New Faculty


The Department of the History of Science of the University of Oklahoma is pleased to announce the recent appointments of three new faculty. In Fall 2001, Dr. Hunter Crowther-Heyck was appointed Assistant Professor of the History of Science. Dr. Crowther-Heyck's interests include the history of modern science and technology and the history of the human sciences. His research has focused on the importance of new ideas about information, communication, and organization in both the natural and human sciences in the 20th century, as well as on the social implications of information technology.

Most recently, Dr. Crowther-Heyck was co-curator at the National Library of Medicine of an exhibit titled The Once and Future Web: worlds woven by telegraph and Internet. His dissertation Herbert Simon, Organization Man (Johns Hopkins, 2000) is the basis of a forthcoming book (JHU Press, 2003).

In Fall 2002, Dr.

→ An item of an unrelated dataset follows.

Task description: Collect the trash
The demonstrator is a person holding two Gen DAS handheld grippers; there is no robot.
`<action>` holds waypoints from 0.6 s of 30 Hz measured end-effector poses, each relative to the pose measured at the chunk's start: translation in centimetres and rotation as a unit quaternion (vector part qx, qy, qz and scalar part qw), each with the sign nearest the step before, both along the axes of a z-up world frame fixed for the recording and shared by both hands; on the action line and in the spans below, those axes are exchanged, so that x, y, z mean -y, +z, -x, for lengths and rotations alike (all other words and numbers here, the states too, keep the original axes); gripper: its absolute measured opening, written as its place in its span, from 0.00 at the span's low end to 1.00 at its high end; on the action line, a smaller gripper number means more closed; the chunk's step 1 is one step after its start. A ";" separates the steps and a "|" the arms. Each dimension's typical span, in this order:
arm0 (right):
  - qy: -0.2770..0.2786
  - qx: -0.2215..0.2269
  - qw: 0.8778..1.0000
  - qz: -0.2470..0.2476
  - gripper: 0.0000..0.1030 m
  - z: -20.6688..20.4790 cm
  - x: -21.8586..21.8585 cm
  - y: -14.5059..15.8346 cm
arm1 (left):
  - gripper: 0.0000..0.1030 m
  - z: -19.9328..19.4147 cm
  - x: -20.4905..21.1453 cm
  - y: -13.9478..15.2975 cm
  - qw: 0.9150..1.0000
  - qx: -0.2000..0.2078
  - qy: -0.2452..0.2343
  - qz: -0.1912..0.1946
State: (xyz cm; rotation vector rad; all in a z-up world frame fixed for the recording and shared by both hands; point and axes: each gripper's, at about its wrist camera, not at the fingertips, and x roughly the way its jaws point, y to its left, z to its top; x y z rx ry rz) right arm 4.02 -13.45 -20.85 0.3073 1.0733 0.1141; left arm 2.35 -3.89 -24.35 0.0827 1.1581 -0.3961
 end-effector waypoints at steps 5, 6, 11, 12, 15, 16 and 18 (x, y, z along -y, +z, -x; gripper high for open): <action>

Kathleen Crowther-Heyck was appointed Assistant Professor of the History of Science. She received her Ph.D. from the Johns Hopkins University, in the Department of the History of Science, Medicine and Technology. Her specialty is early modern German history, with particular interests in the relationships between ideas about body, soul and gender in the Protestant Reformation. In 2001, she was named a finalist in the competition for the Fritz Stern Prize for her dissertation, "Creating Adam and Eve: Body, Soul and Gender in Sixteenth-Century Germany." Before coming to OU, she was Andrew W. Mellon Post-Doctoral Fellow and Visiting Assistant Professor of History at Swarthmore College.

Also in Fall 2002, Dr. Stephen P. Weldon was appointed Assistant Professor of the History of Science and History of Science Society Bibliographer. He received his Ph.D. from the University of Wisconsin, Madison, with a dissertation entitled “The Humanist Enterprise from John Dewey to Carl Sagan: A Study of Science and Religion in American Culture.” Before coming to OU, Dr. Weldon was a Visiting Scholar in the Department of Science and Technology Studies at Cornell University. In addition to his responsibilities in creating the Current Bibliography of the History of Science Society, he is working on a book based on his doctoral dissertation. It contributes directly to the understanding of the relationship between religion and science in America, looking at what is often called scientism--the attempt to apply scientific habits of thought and scientific knowledge to all areas of human life and experience. In it, he discusses the advocacy and critique of scientistic views both within and outside the humanist movement.